D’autres traits de la culture anti-sublime permettent peut-être d’éclairer autrement l’esthétique de
Berio. Elle est le domaine de la maîtrise artisanale comme valeur en soi, de la belle ouvrage et de
l’exécution virtuose, où un compositeur est capable d’écrire un ballet d’une heure en l’espace de vingt
jours, comme le fit Tchaikovsky, et Berio lui-même, dans une chambre d’hôtel à New York 64. C’est
l’univers où une notion emphatique de l’œuvre d’art est tenue en échec par les contraintes du monde de
l’opéra, avec ses structures de production et de communication particulières ; dans Allez hop, les canzoni
écrites pour Cathy Berberian apparaissent alors comme l’équivalent des arie di baule que les chanteurs
d’opéra inséraient à leur gré dans un opera seria au XVIIIe siècle, et les adaptations de la production
vénitienne à Rome en 1968 s’inscrivent tout naturellement dans une série de réflexes consistant à adapter,
arranger, modifier et remettre au goût du jour une œuvre en vue de la communication avec un public
spécifique.
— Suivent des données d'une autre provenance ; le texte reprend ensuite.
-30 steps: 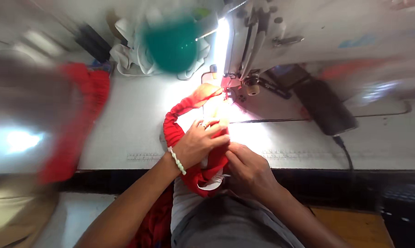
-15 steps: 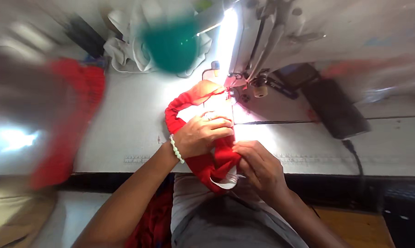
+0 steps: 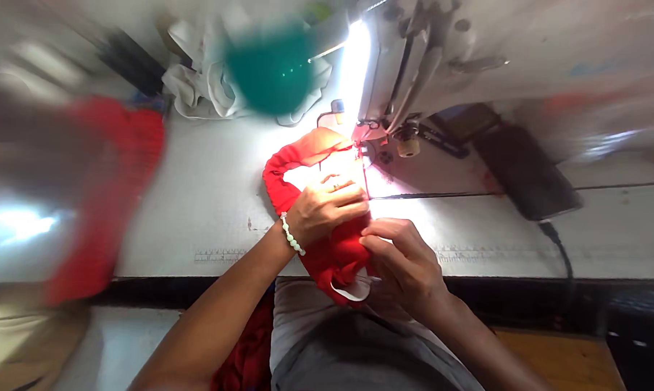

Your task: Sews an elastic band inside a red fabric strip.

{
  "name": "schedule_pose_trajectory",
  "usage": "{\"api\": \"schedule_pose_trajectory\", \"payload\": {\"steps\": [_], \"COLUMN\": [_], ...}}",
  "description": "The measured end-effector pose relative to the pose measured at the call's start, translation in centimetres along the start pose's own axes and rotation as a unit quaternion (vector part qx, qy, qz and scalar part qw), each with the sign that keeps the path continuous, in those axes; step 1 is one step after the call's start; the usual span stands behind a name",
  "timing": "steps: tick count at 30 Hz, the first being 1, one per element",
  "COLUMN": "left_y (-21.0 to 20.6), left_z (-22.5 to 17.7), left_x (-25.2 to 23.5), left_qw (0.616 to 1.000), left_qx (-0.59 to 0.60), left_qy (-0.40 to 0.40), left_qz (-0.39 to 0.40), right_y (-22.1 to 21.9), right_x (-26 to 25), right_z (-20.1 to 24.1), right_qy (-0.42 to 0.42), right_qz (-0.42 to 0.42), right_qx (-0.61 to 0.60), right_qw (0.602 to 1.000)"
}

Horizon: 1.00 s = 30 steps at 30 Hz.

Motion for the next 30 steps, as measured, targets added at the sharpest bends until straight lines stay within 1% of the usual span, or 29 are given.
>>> {"api": "schedule_pose_trajectory", "payload": {"steps": [4, 8, 13, 19, 23, 26, 28, 30], "left_y": [-0.1, 0.0, 0.1, 0.2, 0.2, 0.4, 0.5, 0.6], "left_z": [-0.1, -0.3, -0.6, -1.2, -0.7, -1.0, -1.4, -1.7], "left_x": [0.1, 0.2, 0.5, 1.2, 1.2, 1.1, 0.9, 0.8], "left_qw": [1.0, 0.999, 0.999, 0.997, 0.999, 0.998, 0.998, 0.998], "left_qx": [-0.005, -0.029, -0.043, -0.067, -0.039, -0.024, -0.028, -0.038], "left_qy": [-0.014, -0.026, -0.025, -0.009, 0.029, 0.051, 0.052, 0.049], "left_qz": [0.004, -0.012, -0.016, 0.029, 0.01, -0.005, -0.009, -0.015], "right_y": [0.0, 0.2, 0.2, -0.2, 0.7, 0.9, 0.6, 0.3], "right_x": [0.5, 0.8, 0.9, 1.9, 0.5, -0.9, -2.0, -3.0], "right_z": [0.0, -0.1, -0.1, -0.3, -1.0, -2.8, -3.8, -4.3], "right_qy": [-0.005, -0.018, -0.035, -0.04, -0.056, -0.065, -0.056, -0.034], "right_qz": [0.002, 0.0, -0.017, -0.006, 0.012, 0.029, 0.048, 0.063], "right_qx": [0.01, 0.008, -0.009, -0.008, -0.001, 0.061, 0.076, 0.064], "right_qw": [1.0, 1.0, 0.999, 0.999, 0.998, 0.996, 0.994, 0.995]}}
Point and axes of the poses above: each hand's wrist, its own x-axis away from the middle knuckle, its own y-axis out of the back of the hand, z = x × y, the point moved 3 cm from there along -x, towards the middle knuckle, and after that the axes turned 9 degrees about -x, right-handed, at the moved point
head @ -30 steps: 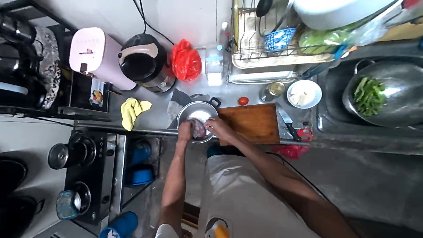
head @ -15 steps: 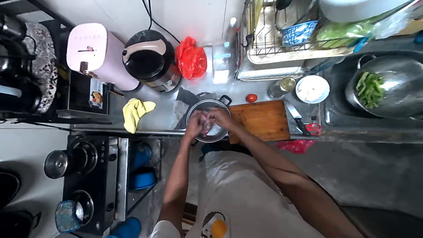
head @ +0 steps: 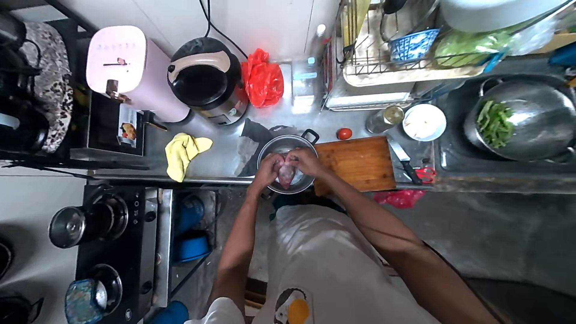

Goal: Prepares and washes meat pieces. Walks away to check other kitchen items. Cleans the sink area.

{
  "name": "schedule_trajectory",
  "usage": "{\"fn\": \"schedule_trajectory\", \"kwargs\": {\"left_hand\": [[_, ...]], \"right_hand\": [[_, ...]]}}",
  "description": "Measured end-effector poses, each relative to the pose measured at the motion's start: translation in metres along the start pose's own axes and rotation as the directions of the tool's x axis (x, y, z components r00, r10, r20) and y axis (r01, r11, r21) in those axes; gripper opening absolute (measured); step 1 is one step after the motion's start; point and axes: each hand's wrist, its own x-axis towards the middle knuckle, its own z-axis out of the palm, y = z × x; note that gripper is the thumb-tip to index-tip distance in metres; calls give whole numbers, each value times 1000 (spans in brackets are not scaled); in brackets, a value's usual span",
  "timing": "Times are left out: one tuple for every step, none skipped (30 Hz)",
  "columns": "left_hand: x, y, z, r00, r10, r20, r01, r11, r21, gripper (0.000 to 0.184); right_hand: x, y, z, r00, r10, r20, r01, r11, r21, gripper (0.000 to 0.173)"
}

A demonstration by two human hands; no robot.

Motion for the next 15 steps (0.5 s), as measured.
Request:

Communiquer avec l’auditeur reste la préoccupation majeure, et cela en partant d’objets
repérables ; quand Berio utilise la harpe, les percussions ou les cloches-tubes pour souligner une attaque,
marquer le début d’un autre cycle harmonique, il pratique ce que Boulez théorisera trente plus tard
seulement comme un « signal » destiné à scander la forme afin de la rendre intelligible 65. Pour Berio,
l’œuvre ne doit pas seulement savoir se parler à elle-même, elle doit avant tout se tourner vers l’auditeur.
62 Berio appartient « al versante Stravinsky-Ravel » écrivait déjà Mario Bortolotto (Fase seconda, Enaudi, 1976, p. 137).63 Richard Taruskin, Defining Russia musically, Princeton/Oxford, Princeton University Press, 1997, chapitre 11, en particulier p. 258, p. 266 et p. 274.64 Per la dolce memoria di quel giorno, d’après les Trionfi de Pétrarque, ballet composé en avril 1974 pour Maurice Béjart.65 Voir Jonathan Goldman, « Pierre Boulez, théoricien de l’écoute », Circuit, 13, 2 (2003).